List, from the lines below, each one with "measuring" in it.

**Entries provided**
↓↓↓
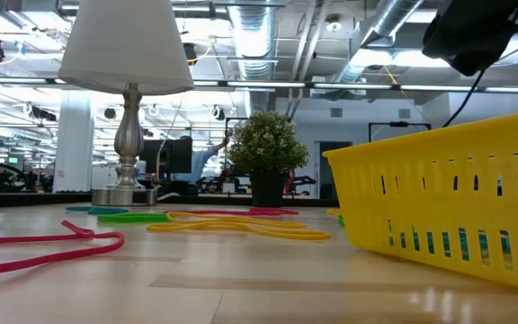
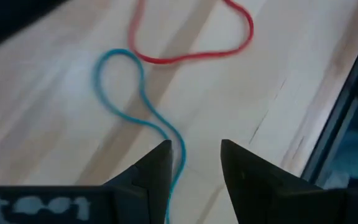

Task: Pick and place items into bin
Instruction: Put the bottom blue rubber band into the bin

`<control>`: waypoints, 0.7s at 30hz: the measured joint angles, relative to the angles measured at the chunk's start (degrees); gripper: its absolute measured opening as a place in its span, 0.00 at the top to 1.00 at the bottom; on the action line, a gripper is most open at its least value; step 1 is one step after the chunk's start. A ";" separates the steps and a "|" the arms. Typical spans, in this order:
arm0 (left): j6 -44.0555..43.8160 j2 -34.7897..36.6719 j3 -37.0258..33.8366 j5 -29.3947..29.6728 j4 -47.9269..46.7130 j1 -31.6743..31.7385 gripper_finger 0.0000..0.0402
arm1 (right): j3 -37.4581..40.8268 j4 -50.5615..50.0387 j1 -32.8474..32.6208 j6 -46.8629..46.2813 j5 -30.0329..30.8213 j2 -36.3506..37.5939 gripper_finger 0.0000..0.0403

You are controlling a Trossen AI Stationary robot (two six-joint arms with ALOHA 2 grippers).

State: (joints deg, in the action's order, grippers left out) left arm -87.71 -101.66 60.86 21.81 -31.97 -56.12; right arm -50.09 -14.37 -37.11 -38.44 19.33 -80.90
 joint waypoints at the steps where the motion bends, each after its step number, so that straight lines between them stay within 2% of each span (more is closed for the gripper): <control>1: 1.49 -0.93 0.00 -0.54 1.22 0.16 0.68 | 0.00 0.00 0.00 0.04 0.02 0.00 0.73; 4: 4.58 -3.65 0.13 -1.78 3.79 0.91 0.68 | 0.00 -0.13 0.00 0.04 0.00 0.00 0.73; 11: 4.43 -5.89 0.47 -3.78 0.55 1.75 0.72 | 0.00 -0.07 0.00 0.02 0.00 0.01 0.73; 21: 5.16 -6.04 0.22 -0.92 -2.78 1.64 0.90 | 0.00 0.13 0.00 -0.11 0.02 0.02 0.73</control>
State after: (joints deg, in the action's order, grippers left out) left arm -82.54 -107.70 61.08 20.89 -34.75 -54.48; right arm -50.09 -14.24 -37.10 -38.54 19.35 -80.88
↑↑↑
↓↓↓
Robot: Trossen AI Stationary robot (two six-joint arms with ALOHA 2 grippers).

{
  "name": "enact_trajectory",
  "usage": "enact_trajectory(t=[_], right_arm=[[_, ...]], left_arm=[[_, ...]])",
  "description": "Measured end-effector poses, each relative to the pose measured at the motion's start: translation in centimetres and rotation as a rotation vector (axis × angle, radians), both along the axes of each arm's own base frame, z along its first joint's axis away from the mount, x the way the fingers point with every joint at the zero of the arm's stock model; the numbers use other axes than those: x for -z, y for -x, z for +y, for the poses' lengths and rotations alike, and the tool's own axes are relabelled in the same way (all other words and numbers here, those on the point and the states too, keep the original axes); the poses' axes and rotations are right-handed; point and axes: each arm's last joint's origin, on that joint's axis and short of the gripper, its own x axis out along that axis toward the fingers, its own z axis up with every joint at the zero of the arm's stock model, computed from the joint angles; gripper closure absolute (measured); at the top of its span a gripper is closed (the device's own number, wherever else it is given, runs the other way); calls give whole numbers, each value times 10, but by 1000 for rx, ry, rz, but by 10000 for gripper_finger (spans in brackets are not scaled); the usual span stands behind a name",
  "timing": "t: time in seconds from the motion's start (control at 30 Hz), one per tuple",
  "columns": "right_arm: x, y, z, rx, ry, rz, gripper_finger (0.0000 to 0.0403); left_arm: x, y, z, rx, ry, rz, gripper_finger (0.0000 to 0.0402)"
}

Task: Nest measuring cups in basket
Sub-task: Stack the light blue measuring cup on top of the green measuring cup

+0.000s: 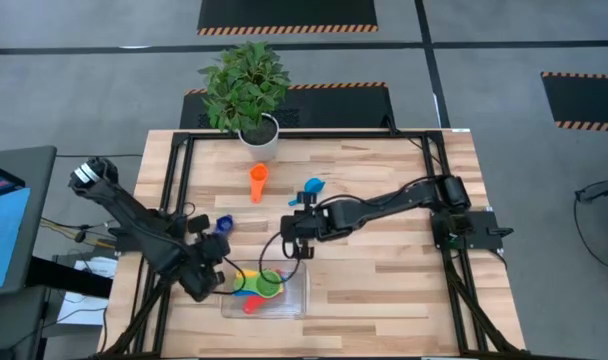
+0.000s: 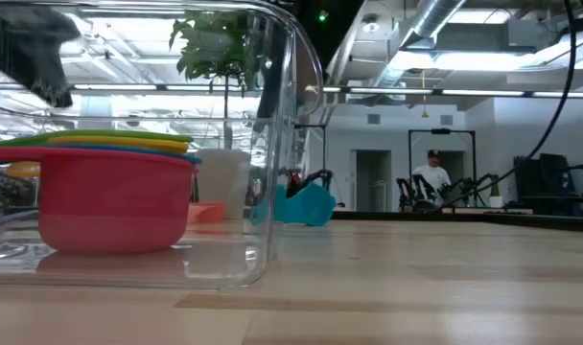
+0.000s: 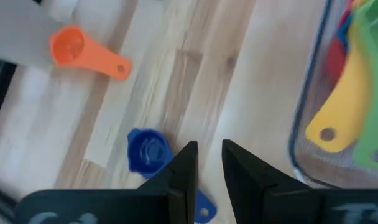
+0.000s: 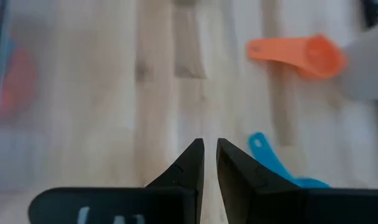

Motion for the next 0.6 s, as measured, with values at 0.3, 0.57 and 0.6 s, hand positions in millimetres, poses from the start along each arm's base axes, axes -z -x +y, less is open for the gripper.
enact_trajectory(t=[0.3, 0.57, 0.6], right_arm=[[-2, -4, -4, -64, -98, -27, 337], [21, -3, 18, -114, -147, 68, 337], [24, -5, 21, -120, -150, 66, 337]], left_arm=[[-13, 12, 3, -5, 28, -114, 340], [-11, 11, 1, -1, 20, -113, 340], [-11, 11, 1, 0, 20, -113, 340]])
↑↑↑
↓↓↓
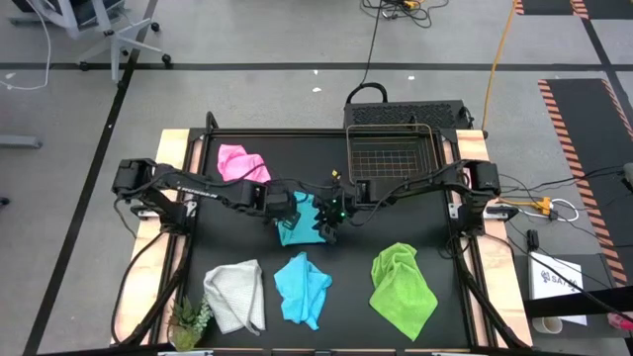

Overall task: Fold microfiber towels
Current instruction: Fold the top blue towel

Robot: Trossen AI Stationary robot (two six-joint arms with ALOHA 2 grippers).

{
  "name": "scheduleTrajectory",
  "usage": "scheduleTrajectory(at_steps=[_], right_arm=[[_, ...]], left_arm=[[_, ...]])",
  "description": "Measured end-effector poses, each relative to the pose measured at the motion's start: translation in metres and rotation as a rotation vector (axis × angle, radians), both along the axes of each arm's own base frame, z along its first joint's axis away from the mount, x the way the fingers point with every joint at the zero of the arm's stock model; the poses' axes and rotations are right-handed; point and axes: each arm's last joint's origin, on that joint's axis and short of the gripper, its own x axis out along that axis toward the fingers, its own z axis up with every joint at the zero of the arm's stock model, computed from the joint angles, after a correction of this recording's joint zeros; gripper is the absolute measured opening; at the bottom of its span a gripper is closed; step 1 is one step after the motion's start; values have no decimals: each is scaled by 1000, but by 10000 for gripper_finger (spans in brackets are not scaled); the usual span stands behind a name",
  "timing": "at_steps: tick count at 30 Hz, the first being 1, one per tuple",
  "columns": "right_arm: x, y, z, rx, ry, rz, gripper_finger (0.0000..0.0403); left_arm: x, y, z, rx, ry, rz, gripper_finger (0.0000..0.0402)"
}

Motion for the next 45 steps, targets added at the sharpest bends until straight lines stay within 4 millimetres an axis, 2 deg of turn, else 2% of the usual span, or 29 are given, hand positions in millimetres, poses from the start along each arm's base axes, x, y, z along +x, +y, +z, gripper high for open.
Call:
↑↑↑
**Response area**
Task: Nest measuring cups in basket
Sub-task: Stack the light blue measuring cup on top of the green measuring cup

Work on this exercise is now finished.